July 1, 2017 — Does “Second Amendment” equate to “second class?”
Why is it that over the years the U.S. Supreme Court has been reticent to delve into gun rights? This question certainly didn’t get answered recently when the high court declined to hear two types of gun ownership/use cases.
There is something about the word “second.” The term “second fiddle” comes to mind, as does the title of Bill Jordan’s book “No Second Place Winner.” What about the “second” amendment to the U.S. Constitution?
Seems as though the Second Amendment gets the stepchild treatment, even when it comes to the Supreme Court. The high court historically has made a habit out of not wanting to tangle with the right to keep and bear arms – one way or another, and hence has tended to ignore or avoid it more than one might logically expect.
That’s understandable, because the Second is the most revolutionary of all of the first 10 amendments (Bill of Rights). And why not? Those who wrote the Constitution and the Bill of Rights were revolutionaries. Yet the high court, by definition, embodies the concept of governmentally established order. Hmmm.

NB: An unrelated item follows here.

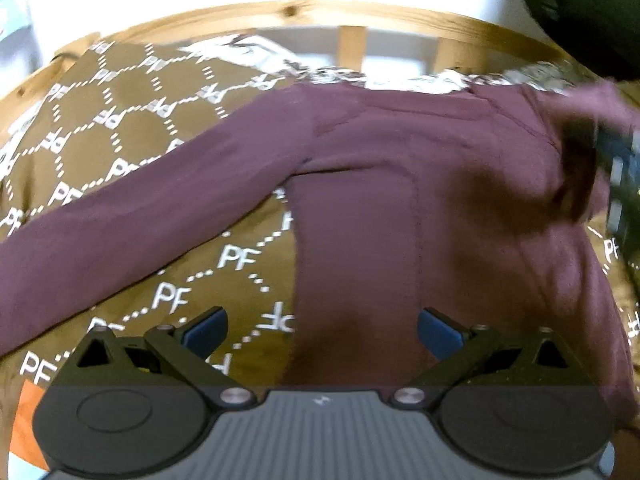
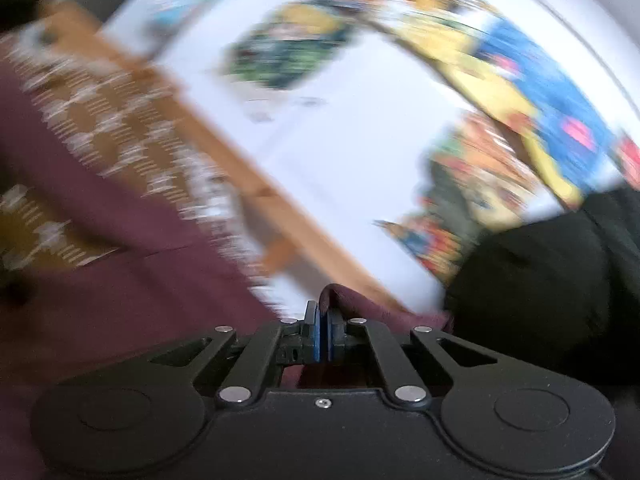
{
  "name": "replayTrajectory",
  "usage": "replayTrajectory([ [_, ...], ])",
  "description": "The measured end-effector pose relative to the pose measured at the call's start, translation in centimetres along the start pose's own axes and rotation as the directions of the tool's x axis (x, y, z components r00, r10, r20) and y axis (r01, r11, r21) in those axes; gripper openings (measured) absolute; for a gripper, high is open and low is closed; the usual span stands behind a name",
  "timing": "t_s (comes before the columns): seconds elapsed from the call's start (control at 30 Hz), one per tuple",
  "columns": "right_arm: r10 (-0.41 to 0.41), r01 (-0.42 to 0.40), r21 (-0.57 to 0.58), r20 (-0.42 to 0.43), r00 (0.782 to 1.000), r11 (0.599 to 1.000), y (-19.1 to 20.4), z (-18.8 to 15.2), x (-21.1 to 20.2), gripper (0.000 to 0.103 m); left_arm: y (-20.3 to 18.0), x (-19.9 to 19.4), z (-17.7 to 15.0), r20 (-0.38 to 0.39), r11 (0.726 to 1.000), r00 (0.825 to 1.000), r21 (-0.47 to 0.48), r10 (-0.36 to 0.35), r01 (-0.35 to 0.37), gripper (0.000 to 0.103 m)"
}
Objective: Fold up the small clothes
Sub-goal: 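Carry the held sleeve with the right gripper across the shirt back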
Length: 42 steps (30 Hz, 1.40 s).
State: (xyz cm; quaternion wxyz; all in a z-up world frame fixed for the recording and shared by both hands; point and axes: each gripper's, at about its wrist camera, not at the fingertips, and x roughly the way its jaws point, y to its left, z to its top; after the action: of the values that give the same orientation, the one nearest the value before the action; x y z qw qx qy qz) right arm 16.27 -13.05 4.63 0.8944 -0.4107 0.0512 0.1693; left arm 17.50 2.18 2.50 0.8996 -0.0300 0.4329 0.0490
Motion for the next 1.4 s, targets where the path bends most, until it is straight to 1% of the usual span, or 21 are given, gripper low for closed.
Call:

These kinds of thoughts came to mind recently when the Supremes declined to hear a couple of kinds of cases involving 2A. One (Binderup v. the U.S. Attorney General) involved protection of 2A rights following non-serious misdemeanor convictions and the other (Peruta v. California) involved restrictions on the right to carry guns in public.
Interestingly, the two cases were opposite in the respect that the Binderup case could be considered a pro-2A matter, while the Peruta case could be considered an anti-2A matter. Yet the high court decided to hear neither.
There is difficulty involved in what could be considered a very convoluted reality of 2A – a convolution that always baffles the antis because they can’t walk and chew gum at the same time when it comes to guns.
The militia wording of the amendment indicates that the country needs to have an armed populace to help assure that it will always have the makings of an effective militia whenever the country is threatened. That’s simple enough.
But there also is the supposition that 2A is a form of insurance against tyranny. Makes sense. But also complicates matters for courts when they address the issue.
There ends up being two disparate concepts at play simultaneously – one to defend the government and one that defends the people against the government should things come to that.
There are fascinating dynamics here in that humans tend to be a puzzling bunch when dealing with one another. As much as some imagine that personal armament opens the door to unlawful attacks on government, history shows that reality is exactly the opposite. There have been no successful armed coups in the country since it began. ‘Nuff said.
It is much the same dynamic as is seen whenever “peace through strength” is discussed. Armed conflict is avoided when there are enough arms to annihilate opponents, which results in no armed conflict in the first place.
Similarly, history shows that where citizens are well armed and carry their arms with them, crime goes down, but where the citizenry is disarmed, crime blossoms. Antis may find these sorts of things counter-intuitive, but right thinking people understand them to be self-evident truths.
And that doesn’t begin to get into the whole debate over self-defense when it comes to criminals, etc.
Often courts can look elsewhere in the world to gain insight into matters before them. But since there never has been a 2A anywhere else in the world, ever before, there can be no such consideration.
The Second Amendment is uniquely American. These days that alone is enough to confound many in the legal system. Often it seems that those in power have lost track of what this country is really all about.
Yet there should be no fear that a properly populated Supreme Court will, in time, make the right decisions when they finally do decide to consider 2A matters.
It is a pretty safe bet that whenever the high court does tackle the question regarding the carrying of guns in public, it will come down on the side of the Constitution. This will be even more evident when one or two more right thinking jurists replace some of the eight-balls who are currently on the high court.
But for me, the really important outcome of recent changes on the high court is that the higher degree of certainty there is that the justices will make Constitutionally correct decisions, the higher the degree of certainty there is that lawmakers at all levels will pass Constitutionally proper laws in the first place.
The opposite, of course, has been true when the high court’s probable adherence to the Constitution has been in question.
No doubt, the questions raised in the two kinds of cases that the high court recently ignored will be addressed in the future. And, so long as the justices are mindful of the Constitution, all will be well. In the meantime, there are many other pressing things to think about – like holding legislators to task when they try to come up with unconstitutional laws in the first place. Face it: if no unconstitutional law were ever to be passed, there would be no need for a court to declare that it violates the Constitution. Pretty simple, really.